What you are asked to do: With the line containing "In this document the" as the final line, restate exactly every line of the data below from the first one onward, and copy no pictures.

[Entries taken from a collection]

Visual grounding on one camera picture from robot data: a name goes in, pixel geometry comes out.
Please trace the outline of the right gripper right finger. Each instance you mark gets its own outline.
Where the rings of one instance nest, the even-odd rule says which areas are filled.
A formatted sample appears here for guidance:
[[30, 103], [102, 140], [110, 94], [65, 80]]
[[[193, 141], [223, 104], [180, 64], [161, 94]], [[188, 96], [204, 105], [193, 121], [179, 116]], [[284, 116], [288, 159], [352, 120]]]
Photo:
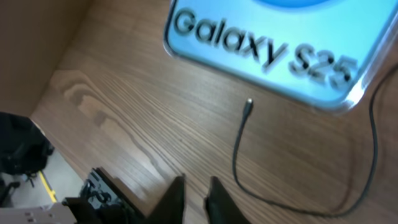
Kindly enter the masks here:
[[210, 224], [250, 224], [235, 204], [220, 179], [213, 176], [204, 201], [208, 223]]

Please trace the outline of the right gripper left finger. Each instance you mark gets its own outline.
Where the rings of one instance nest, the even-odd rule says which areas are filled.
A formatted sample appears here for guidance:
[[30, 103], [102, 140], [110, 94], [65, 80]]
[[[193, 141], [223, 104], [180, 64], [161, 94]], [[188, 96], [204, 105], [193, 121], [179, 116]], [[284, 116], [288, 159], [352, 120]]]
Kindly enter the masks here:
[[185, 211], [185, 176], [172, 181], [158, 204], [146, 218], [150, 224], [182, 224]]

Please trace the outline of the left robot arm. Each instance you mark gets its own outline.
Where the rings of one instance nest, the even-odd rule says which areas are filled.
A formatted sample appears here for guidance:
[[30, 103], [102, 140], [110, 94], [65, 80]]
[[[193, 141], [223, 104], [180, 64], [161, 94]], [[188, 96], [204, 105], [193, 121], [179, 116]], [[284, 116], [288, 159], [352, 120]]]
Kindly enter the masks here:
[[1, 113], [1, 173], [34, 179], [47, 165], [55, 148], [34, 122], [25, 116]]

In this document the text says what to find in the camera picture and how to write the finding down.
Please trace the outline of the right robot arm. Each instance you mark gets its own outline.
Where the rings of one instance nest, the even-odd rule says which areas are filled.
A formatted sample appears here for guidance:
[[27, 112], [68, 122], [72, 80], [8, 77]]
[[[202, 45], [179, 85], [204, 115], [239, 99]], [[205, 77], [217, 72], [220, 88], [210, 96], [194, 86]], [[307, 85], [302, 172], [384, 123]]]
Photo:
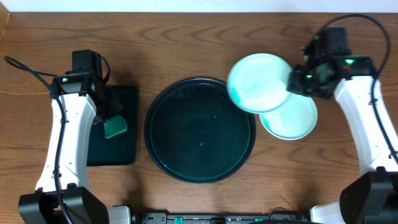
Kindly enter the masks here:
[[377, 78], [363, 56], [296, 65], [289, 75], [288, 91], [337, 101], [358, 154], [359, 178], [339, 201], [312, 207], [314, 223], [397, 223], [397, 133]]

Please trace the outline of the round black tray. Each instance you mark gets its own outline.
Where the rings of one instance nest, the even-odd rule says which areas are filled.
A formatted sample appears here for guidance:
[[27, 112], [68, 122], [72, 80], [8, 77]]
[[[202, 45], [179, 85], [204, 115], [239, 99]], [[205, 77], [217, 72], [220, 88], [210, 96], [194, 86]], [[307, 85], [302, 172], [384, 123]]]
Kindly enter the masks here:
[[189, 184], [212, 184], [237, 172], [256, 140], [253, 114], [230, 99], [226, 82], [208, 77], [180, 80], [148, 109], [144, 139], [155, 164]]

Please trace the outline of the rectangular black tray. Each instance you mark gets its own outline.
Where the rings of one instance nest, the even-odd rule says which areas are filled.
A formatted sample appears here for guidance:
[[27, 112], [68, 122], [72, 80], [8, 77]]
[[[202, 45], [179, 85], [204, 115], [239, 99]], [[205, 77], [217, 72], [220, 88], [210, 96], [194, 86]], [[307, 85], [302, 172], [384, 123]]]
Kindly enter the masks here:
[[126, 131], [106, 138], [104, 124], [91, 127], [88, 166], [121, 166], [135, 160], [139, 92], [134, 86], [113, 86], [123, 109], [118, 113], [126, 122]]

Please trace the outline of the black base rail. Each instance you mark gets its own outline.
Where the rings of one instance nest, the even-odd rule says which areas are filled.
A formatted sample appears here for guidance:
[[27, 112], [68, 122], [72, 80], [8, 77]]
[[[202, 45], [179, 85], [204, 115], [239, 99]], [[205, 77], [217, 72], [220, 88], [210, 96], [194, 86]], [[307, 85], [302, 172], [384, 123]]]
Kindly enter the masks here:
[[267, 215], [136, 213], [127, 206], [117, 206], [109, 207], [108, 215], [110, 223], [130, 224], [311, 223], [308, 215], [287, 212]]

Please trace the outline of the mint green plate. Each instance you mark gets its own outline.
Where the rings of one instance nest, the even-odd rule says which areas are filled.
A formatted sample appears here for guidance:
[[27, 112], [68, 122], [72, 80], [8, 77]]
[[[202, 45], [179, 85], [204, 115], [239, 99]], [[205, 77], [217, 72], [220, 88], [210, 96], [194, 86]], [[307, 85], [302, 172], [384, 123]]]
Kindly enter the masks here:
[[310, 97], [292, 94], [277, 109], [259, 115], [262, 125], [273, 136], [284, 140], [298, 140], [312, 132], [318, 111]]
[[291, 66], [273, 54], [248, 55], [234, 64], [226, 82], [231, 101], [254, 114], [266, 113], [288, 99]]

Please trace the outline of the green scrubbing sponge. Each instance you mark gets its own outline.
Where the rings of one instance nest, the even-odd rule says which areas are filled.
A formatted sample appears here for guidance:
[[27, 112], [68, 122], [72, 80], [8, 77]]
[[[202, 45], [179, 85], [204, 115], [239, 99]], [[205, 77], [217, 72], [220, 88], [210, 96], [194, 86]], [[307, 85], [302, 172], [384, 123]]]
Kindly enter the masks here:
[[127, 123], [120, 115], [116, 115], [104, 123], [104, 136], [106, 139], [113, 138], [118, 134], [125, 133], [126, 131]]

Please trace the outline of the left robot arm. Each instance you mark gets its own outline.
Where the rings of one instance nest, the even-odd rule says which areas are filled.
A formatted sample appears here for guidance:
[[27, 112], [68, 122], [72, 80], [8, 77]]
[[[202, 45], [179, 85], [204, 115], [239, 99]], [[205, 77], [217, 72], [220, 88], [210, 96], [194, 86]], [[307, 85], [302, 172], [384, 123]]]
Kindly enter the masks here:
[[107, 207], [90, 191], [87, 157], [91, 127], [109, 110], [104, 80], [91, 72], [54, 77], [49, 150], [35, 192], [21, 195], [25, 223], [130, 223], [127, 206]]

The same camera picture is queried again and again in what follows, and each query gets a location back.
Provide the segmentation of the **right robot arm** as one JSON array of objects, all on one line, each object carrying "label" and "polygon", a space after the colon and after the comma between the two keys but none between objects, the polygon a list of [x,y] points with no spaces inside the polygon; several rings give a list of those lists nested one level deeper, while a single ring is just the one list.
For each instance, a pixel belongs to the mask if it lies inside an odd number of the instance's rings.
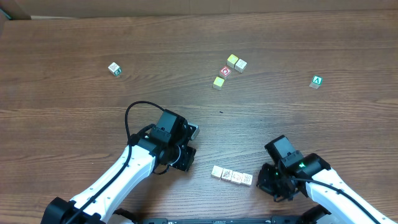
[{"label": "right robot arm", "polygon": [[264,148],[274,163],[262,165],[256,187],[277,203],[291,201],[299,193],[317,203],[296,223],[393,223],[352,190],[319,155],[303,156],[284,135]]}]

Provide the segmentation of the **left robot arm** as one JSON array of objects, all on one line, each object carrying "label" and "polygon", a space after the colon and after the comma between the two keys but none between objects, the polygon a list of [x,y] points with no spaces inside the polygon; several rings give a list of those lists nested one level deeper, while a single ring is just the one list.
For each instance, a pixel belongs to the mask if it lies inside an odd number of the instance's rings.
[{"label": "left robot arm", "polygon": [[158,166],[188,171],[196,153],[188,142],[198,133],[197,125],[164,110],[157,124],[130,135],[119,159],[94,184],[69,201],[53,199],[42,223],[107,223],[133,188]]}]

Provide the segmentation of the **white wooden number block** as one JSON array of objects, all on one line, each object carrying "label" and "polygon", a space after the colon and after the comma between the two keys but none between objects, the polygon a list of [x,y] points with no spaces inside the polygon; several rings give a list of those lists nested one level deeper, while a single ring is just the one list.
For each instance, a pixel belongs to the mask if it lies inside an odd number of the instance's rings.
[{"label": "white wooden number block", "polygon": [[253,177],[251,174],[242,173],[241,183],[250,186],[252,184],[252,179]]}]

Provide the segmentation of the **white block green edge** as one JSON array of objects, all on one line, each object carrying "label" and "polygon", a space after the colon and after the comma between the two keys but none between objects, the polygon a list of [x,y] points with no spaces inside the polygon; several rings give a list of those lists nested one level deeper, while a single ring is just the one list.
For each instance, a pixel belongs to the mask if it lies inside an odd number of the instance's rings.
[{"label": "white block green edge", "polygon": [[231,181],[235,184],[241,184],[243,179],[243,174],[240,172],[233,171],[231,174]]}]

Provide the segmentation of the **yellow wooden block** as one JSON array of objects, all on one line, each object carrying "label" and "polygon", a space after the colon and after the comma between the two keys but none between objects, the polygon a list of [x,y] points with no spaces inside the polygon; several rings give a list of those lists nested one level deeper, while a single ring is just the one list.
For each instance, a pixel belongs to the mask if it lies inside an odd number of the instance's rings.
[{"label": "yellow wooden block", "polygon": [[223,168],[219,166],[213,166],[211,176],[220,179],[223,173]]}]

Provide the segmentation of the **white block red side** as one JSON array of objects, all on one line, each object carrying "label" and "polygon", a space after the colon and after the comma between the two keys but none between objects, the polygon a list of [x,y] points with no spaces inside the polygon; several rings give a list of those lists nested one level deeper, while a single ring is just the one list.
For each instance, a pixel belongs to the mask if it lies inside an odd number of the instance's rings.
[{"label": "white block red side", "polygon": [[224,168],[222,173],[221,173],[221,179],[230,181],[232,178],[233,171],[227,168]]}]

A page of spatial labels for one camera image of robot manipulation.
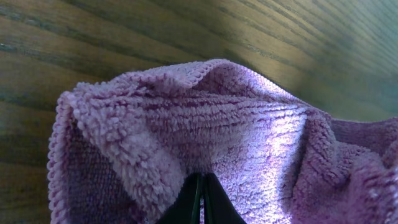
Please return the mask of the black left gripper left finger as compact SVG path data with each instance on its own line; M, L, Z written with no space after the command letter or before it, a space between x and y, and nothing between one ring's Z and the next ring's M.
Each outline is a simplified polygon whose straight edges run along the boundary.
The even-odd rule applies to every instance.
M167 209L156 224L199 224L202 185L201 174L189 175L175 203Z

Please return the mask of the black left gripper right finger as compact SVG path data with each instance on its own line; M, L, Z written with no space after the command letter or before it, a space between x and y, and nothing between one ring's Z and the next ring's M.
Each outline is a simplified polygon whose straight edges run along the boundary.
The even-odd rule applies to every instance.
M246 224L214 173L204 176L203 196L205 224Z

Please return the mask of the purple cloth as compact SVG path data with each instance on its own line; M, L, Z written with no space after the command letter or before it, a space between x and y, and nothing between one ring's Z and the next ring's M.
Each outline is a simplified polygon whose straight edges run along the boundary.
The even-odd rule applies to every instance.
M155 223L204 176L246 223L397 222L396 118L333 118L229 60L77 84L48 157L52 223Z

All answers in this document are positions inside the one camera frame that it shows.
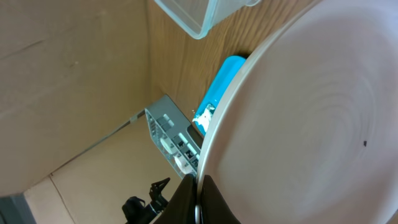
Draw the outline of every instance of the blue object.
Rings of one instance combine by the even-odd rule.
[[[241,69],[245,61],[245,58],[236,55],[229,56],[227,59],[225,59],[223,65],[216,75],[216,78],[213,80],[213,83],[210,85],[210,88],[207,91],[204,99],[200,103],[200,106],[195,113],[195,117],[203,114],[209,103],[217,108],[218,103],[220,102],[221,97],[224,95],[225,90],[227,89],[228,85],[231,83],[232,79],[235,77],[239,69]],[[199,125],[196,121],[194,123],[198,127],[202,135],[205,135],[206,132],[203,129],[203,126]]]

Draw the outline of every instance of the brown cardboard panel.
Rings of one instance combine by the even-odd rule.
[[[23,192],[149,102],[144,0],[0,60],[0,195]]]
[[[149,136],[140,118],[53,173],[65,205],[76,223],[125,223],[121,206],[132,196],[147,203],[150,184],[171,181],[163,196],[169,199],[181,179]]]
[[[44,26],[0,1],[0,58],[47,38]]]
[[[56,34],[81,22],[113,13],[133,2],[141,0],[3,0],[33,21]]]
[[[24,192],[37,224],[74,224],[49,177]]]

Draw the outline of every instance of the wood grain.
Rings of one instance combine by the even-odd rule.
[[[225,58],[248,56],[267,36],[314,0],[263,0],[243,7],[195,40],[148,1],[152,100],[168,94],[188,119]]]

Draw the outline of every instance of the black object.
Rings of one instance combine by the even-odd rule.
[[[164,202],[167,202],[160,193],[169,180],[168,178],[152,184],[149,192],[152,201],[145,208],[145,202],[137,197],[131,197],[126,204],[123,205],[122,209],[128,220],[128,224],[149,224],[157,216],[160,210],[153,210],[150,205],[158,202],[163,202],[164,205]],[[205,176],[199,200],[202,224],[240,224],[238,219],[232,214],[216,184],[209,175]],[[196,204],[196,178],[194,175],[188,174],[182,179],[170,202],[166,204],[167,207],[162,207],[164,212],[154,224],[195,224]]]

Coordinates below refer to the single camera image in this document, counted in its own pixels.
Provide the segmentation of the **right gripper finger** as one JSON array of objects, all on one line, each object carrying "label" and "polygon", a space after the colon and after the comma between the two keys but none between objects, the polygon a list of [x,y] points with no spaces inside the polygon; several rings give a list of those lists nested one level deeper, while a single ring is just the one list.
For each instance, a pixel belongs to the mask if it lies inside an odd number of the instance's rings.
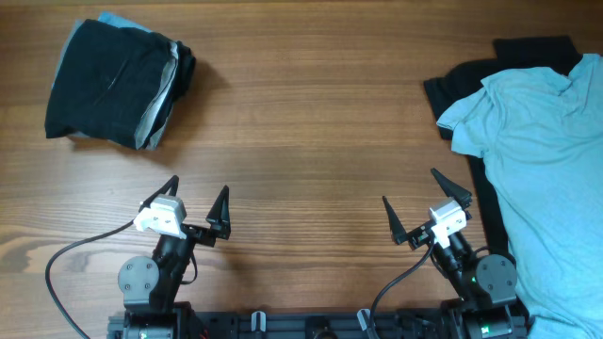
[{"label": "right gripper finger", "polygon": [[401,245],[407,241],[407,233],[388,199],[385,196],[382,196],[382,199],[387,214],[392,241],[396,245]]},{"label": "right gripper finger", "polygon": [[470,206],[472,203],[472,193],[470,191],[452,182],[436,168],[431,169],[431,174],[449,198],[453,198],[461,207]]}]

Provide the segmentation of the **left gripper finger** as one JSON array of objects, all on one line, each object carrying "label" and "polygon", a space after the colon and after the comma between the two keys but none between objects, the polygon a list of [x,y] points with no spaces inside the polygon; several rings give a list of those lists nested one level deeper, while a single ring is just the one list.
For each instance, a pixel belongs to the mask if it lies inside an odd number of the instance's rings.
[{"label": "left gripper finger", "polygon": [[229,186],[224,186],[213,203],[205,220],[210,224],[229,225]]},{"label": "left gripper finger", "polygon": [[160,187],[156,192],[154,192],[146,200],[140,203],[139,210],[142,211],[144,208],[149,208],[151,206],[151,203],[159,195],[175,196],[178,190],[178,186],[179,177],[177,175],[173,175],[162,187]]}]

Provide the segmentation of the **light blue t-shirt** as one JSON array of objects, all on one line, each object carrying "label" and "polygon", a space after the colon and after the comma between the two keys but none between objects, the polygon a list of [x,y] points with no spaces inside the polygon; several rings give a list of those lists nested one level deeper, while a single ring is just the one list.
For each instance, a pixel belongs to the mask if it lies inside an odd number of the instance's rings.
[{"label": "light blue t-shirt", "polygon": [[482,159],[532,338],[602,334],[602,58],[569,74],[511,69],[438,119],[455,153]]}]

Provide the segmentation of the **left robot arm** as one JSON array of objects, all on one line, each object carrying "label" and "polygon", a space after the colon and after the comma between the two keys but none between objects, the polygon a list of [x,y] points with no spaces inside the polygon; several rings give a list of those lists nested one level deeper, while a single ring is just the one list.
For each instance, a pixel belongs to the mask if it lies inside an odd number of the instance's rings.
[{"label": "left robot arm", "polygon": [[126,261],[118,274],[123,293],[123,317],[113,316],[107,325],[108,339],[207,338],[208,328],[191,304],[175,300],[189,265],[195,265],[197,245],[213,247],[231,234],[228,186],[224,186],[205,220],[206,227],[185,223],[183,201],[176,196],[179,178],[174,175],[140,204],[133,220],[136,229],[160,235],[150,256]]}]

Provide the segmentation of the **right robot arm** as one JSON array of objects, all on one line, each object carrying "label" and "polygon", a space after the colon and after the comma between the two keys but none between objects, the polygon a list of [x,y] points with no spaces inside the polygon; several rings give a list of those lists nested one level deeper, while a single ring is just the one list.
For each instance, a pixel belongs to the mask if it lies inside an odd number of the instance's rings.
[{"label": "right robot arm", "polygon": [[382,297],[428,260],[450,282],[458,297],[443,301],[437,309],[397,311],[397,338],[527,337],[527,320],[517,309],[516,261],[510,254],[489,247],[471,248],[462,234],[471,219],[471,192],[435,168],[431,174],[447,198],[432,206],[429,219],[412,231],[404,229],[388,199],[383,198],[392,240],[398,245],[406,243],[412,250],[423,246],[427,250],[416,264],[380,291],[367,315],[358,316],[365,322],[368,337],[379,336],[376,308]]}]

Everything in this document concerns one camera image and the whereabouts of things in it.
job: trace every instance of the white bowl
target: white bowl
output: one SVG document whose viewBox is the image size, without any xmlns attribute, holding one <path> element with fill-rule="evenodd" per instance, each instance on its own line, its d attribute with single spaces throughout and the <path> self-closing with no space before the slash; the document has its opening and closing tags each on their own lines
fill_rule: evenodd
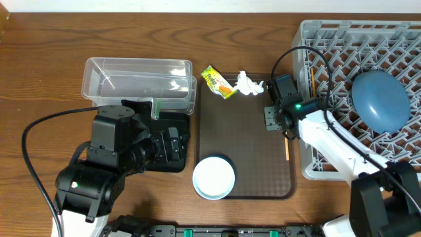
<svg viewBox="0 0 421 237">
<path fill-rule="evenodd" d="M 220 157 L 208 157 L 193 171 L 193 187 L 203 198 L 218 200 L 227 196 L 234 187 L 232 166 Z"/>
</svg>

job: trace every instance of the brown placemat
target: brown placemat
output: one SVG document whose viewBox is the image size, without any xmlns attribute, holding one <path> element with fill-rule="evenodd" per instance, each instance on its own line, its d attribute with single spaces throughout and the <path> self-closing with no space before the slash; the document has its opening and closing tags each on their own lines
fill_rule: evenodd
<svg viewBox="0 0 421 237">
<path fill-rule="evenodd" d="M 223 77 L 231 84 L 237 81 L 236 74 Z M 270 79 L 268 74 L 248 77 L 256 82 Z M 281 131 L 266 130 L 264 108 L 272 105 L 266 89 L 256 96 L 237 93 L 228 99 L 212 93 L 206 82 L 200 89 L 197 162 L 211 155 L 230 160 L 235 186 L 226 198 L 290 198 L 295 191 L 292 142 L 285 145 Z"/>
</svg>

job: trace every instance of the clear plastic container
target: clear plastic container
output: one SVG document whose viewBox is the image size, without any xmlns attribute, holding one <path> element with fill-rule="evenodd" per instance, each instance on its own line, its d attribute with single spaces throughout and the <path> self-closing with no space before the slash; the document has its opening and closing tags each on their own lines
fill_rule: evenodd
<svg viewBox="0 0 421 237">
<path fill-rule="evenodd" d="M 161 111 L 192 114 L 196 78 L 188 60 L 90 58 L 86 62 L 82 96 L 94 106 L 121 105 L 122 99 L 154 98 Z"/>
</svg>

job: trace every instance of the black base
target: black base
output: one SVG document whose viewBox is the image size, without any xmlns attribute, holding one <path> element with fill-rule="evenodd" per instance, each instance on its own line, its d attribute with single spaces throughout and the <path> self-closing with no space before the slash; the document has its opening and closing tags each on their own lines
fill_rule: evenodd
<svg viewBox="0 0 421 237">
<path fill-rule="evenodd" d="M 324 237 L 319 226 L 295 225 L 276 228 L 251 227 L 175 227 L 173 225 L 147 226 L 147 223 L 126 215 L 104 227 L 100 236 L 122 231 L 135 237 Z"/>
</svg>

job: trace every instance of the green clip
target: green clip
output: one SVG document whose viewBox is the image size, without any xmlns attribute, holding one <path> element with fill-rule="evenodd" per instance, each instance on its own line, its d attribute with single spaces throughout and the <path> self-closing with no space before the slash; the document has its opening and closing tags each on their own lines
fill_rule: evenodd
<svg viewBox="0 0 421 237">
<path fill-rule="evenodd" d="M 193 230 L 184 230 L 184 237 L 193 237 Z"/>
<path fill-rule="evenodd" d="M 269 237 L 278 237 L 278 231 L 276 230 L 269 231 Z"/>
</svg>

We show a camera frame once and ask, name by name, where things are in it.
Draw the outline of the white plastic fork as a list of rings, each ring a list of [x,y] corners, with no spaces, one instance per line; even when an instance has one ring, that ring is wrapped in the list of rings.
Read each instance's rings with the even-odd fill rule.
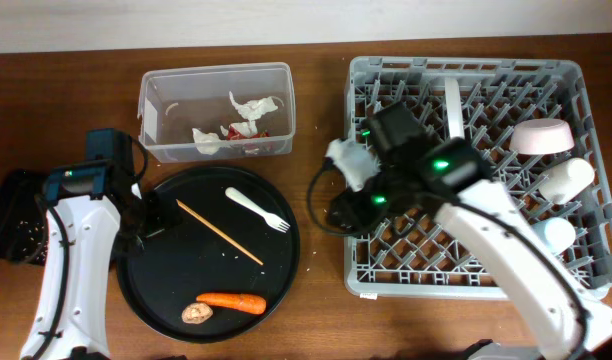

Output:
Visual grounding on one camera picture from robot data: a name goes in, pixel geometry comes out.
Please trace the outline of the right gripper right finger. Each instance you mark gets its own outline.
Where the rings of one instance nest, the even-odd rule says which areas are filled.
A formatted sample appears here for guidance:
[[30, 103], [102, 140], [110, 94], [65, 80]]
[[[193, 141], [223, 104], [180, 64], [161, 94]], [[188, 96], [204, 105], [193, 121], [179, 116]], [[284, 116], [288, 159], [352, 120]]]
Photo:
Kindly enter the masks here:
[[210, 224], [250, 224], [235, 204], [220, 179], [213, 176], [204, 201], [208, 223]]

Please trace the outline of the right gripper left finger. Each instance you mark gets its own outline.
Where the rings of one instance nest, the even-odd rule says which areas are filled.
A formatted sample appears here for guidance:
[[30, 103], [102, 140], [110, 94], [65, 80]]
[[[193, 141], [223, 104], [180, 64], [161, 94]], [[188, 96], [204, 105], [193, 121], [179, 116]], [[284, 116], [288, 159], [352, 120]]]
Kindly enter the masks here:
[[185, 211], [185, 176], [172, 181], [158, 204], [146, 218], [150, 224], [182, 224]]

Please trace the outline of the left robot arm. Each instance you mark gets its own outline.
Where the rings of one instance nest, the even-odd rule says which areas are filled.
A formatted sample appears here for guidance:
[[30, 103], [102, 140], [110, 94], [65, 80]]
[[[193, 141], [223, 104], [180, 64], [161, 94]], [[188, 96], [204, 105], [193, 121], [179, 116]], [[284, 116], [288, 159], [352, 120]]]
Kindly enter the masks here:
[[1, 113], [1, 173], [34, 179], [47, 165], [55, 148], [34, 122], [25, 116]]

In this document the text says what to find in the camera picture and how to write the finding down.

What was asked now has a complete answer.